Electrical engineering, or other engineering might be more what you want. The best way to figure out what path to take is to talk to people who are working in the field and ask them what their qualifications are. They might surprise you. I have literally zero qualifications, but I do lots of stuff that people with fancy letters after their names are at a loss to figure out; as a result they don't do much around here without asking first.


----------



## kkid106 (Sep 21, 2011)

Any idea how i can contact these people?


----------



## greenbrucelee (Apr 24, 2007)

kkid106 said:


> Any idea how i can contact these people?


how about writing to various companies to ask if you can see what those people do and see what is required to be in their job?

Sometimes you have to go out on a limb to get where you want or to find out where you want to be,

My job before last was only got because I picked up the yellow pages and wrote to loads of companies asking if they had a job and that I loved messing about with computers, I think I sent out 70 generic lettersI got 3 replies and got the first job I interviewed for.


----------



## kkid106 (Sep 21, 2011)

Thanks, I've been doing this for the past few hours now.

The hardest thing is defiantly trying to find contact details of these people.

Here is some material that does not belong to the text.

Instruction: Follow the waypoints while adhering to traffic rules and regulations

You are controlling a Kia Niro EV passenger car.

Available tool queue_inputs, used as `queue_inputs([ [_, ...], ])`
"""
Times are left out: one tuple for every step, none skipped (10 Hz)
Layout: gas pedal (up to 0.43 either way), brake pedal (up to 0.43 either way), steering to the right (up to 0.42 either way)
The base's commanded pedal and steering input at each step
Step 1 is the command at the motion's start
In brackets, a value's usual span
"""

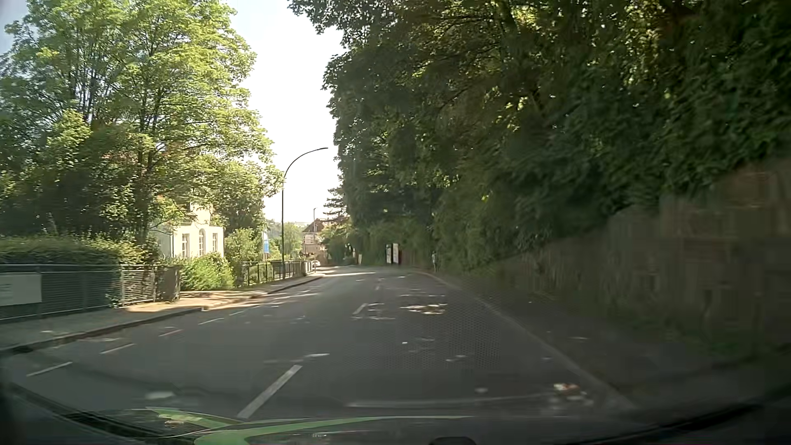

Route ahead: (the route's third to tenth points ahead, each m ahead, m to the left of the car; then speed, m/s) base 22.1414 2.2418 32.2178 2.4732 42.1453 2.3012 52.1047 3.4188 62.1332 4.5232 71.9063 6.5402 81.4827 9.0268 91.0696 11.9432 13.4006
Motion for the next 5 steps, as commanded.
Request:
queue_inputs([
  [0.028,0.0,-0.002],
  [0.028,0.0,-0.002],
  [0.028,0.0,-0.005],
  [0.028,0.0,-0.008],
  [0.028,0.0,-0.01],
])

I have been doing some research also, unlike what many of you have said, many of Intel's most important employees have degrees in Computer Science - not only do they have basic BSc's but some have Masters and PhDs in CS.
Source: Authors | [email protected]


----------



## kkid106 (Sep 21, 2011)

greenbrucelee said:


> how about writing to various companies to ask if you can see what those people do and see what is required to be in their job?


I've received two replies within about 20 minutes from some very influential people in computing R&D (from international companies) :grin:

Thanks for your suggestion!


----------



## greenbrucelee (Apr 24, 2007)

Well done.


----------